## ACTION ITEM
As the answer, give exactly the lines of the records below from the one with "Report one or more points on the clear" through the one with "[[721, 136], [246, 149], [225, 202], [82, 338]]", ends included and pictures left out.

## Data excerpts
::::::

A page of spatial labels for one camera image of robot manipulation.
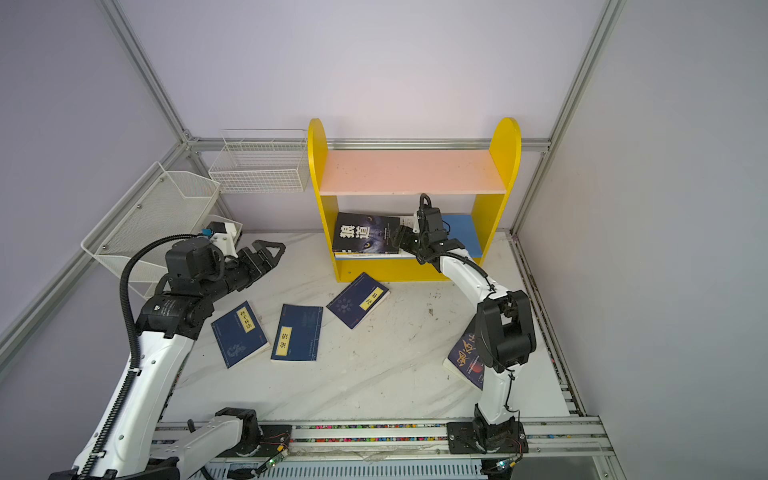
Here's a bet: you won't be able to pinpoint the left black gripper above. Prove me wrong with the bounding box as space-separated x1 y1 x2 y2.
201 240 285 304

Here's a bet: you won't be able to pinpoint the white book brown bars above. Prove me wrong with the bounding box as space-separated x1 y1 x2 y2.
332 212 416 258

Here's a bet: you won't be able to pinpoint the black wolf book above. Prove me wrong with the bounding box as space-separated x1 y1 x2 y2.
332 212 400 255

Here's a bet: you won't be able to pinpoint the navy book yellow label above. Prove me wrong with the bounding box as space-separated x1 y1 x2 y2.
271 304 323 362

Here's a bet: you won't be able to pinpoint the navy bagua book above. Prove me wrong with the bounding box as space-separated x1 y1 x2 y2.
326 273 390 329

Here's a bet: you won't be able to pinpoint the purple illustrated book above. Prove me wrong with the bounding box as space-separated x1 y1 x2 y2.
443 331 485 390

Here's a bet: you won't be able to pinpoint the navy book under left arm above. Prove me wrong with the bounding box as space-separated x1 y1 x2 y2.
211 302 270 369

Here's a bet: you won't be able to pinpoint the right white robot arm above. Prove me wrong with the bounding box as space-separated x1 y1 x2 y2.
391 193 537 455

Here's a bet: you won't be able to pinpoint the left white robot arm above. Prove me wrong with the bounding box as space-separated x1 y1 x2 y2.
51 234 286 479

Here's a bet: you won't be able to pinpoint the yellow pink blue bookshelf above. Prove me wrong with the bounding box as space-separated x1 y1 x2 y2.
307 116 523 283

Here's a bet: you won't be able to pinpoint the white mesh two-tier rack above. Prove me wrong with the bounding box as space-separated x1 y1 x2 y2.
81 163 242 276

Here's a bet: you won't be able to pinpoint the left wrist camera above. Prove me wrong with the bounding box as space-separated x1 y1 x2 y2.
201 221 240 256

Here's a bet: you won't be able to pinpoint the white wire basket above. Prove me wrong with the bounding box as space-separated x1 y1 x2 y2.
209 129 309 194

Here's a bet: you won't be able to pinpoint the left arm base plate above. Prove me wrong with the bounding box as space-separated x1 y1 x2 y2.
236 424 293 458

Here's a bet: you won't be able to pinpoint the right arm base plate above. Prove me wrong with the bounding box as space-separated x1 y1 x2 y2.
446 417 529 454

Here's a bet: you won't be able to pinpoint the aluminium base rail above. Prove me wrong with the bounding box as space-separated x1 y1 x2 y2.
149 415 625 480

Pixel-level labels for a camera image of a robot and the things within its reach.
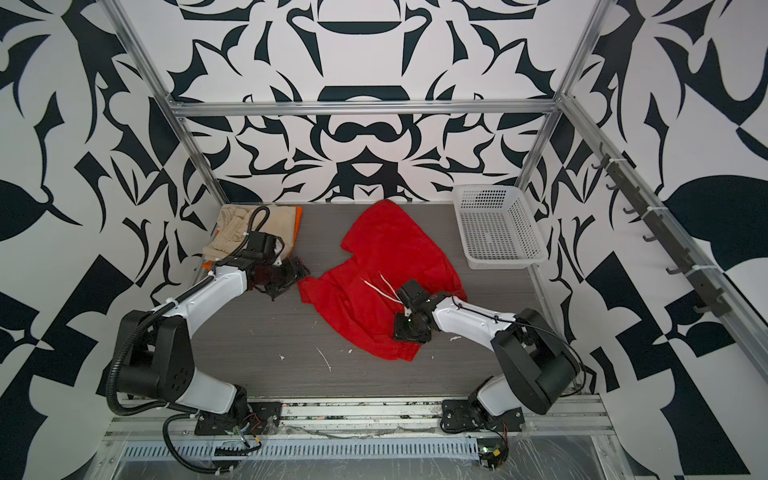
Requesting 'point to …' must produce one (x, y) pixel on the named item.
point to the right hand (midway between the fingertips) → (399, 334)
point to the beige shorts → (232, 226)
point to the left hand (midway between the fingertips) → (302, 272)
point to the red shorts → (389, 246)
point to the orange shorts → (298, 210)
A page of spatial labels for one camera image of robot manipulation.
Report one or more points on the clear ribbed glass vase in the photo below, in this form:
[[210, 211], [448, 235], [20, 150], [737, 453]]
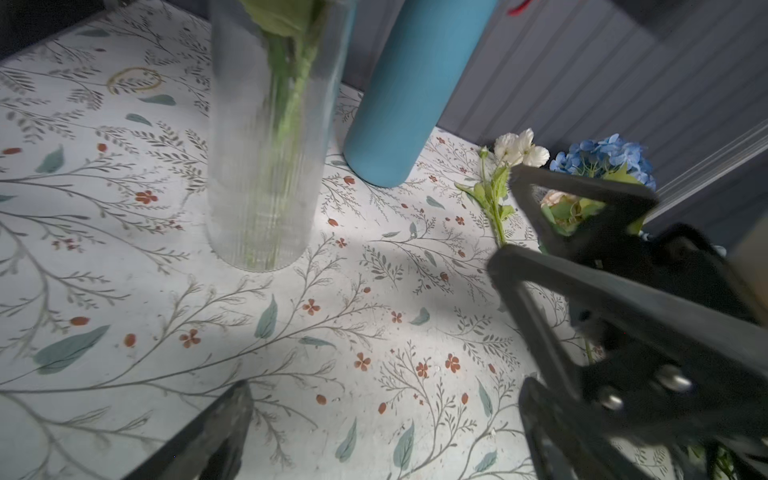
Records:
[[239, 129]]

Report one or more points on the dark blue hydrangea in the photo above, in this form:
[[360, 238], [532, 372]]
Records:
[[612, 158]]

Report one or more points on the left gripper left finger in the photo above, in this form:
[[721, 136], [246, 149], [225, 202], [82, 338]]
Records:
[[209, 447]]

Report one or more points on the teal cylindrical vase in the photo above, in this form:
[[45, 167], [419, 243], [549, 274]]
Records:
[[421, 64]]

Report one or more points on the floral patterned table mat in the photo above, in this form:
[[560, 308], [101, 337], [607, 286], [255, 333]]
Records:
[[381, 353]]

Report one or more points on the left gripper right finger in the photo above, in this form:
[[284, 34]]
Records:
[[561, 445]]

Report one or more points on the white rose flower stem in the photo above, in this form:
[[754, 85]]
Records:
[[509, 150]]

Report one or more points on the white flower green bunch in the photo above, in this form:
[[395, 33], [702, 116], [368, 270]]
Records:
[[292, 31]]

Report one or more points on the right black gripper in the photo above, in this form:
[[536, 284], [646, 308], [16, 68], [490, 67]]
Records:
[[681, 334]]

::::::

## ANSWER
Report one or more points on the clear ribbed glass vase in the photo below, in this form:
[[210, 211], [448, 235], [20, 150], [737, 453]]
Records:
[[239, 129]]

Report one or more points on the dark blue hydrangea in the photo above, in this form:
[[360, 238], [532, 372]]
Records:
[[612, 158]]

Report one or more points on the left gripper left finger in the photo above, in this form:
[[721, 136], [246, 149], [225, 202], [82, 338]]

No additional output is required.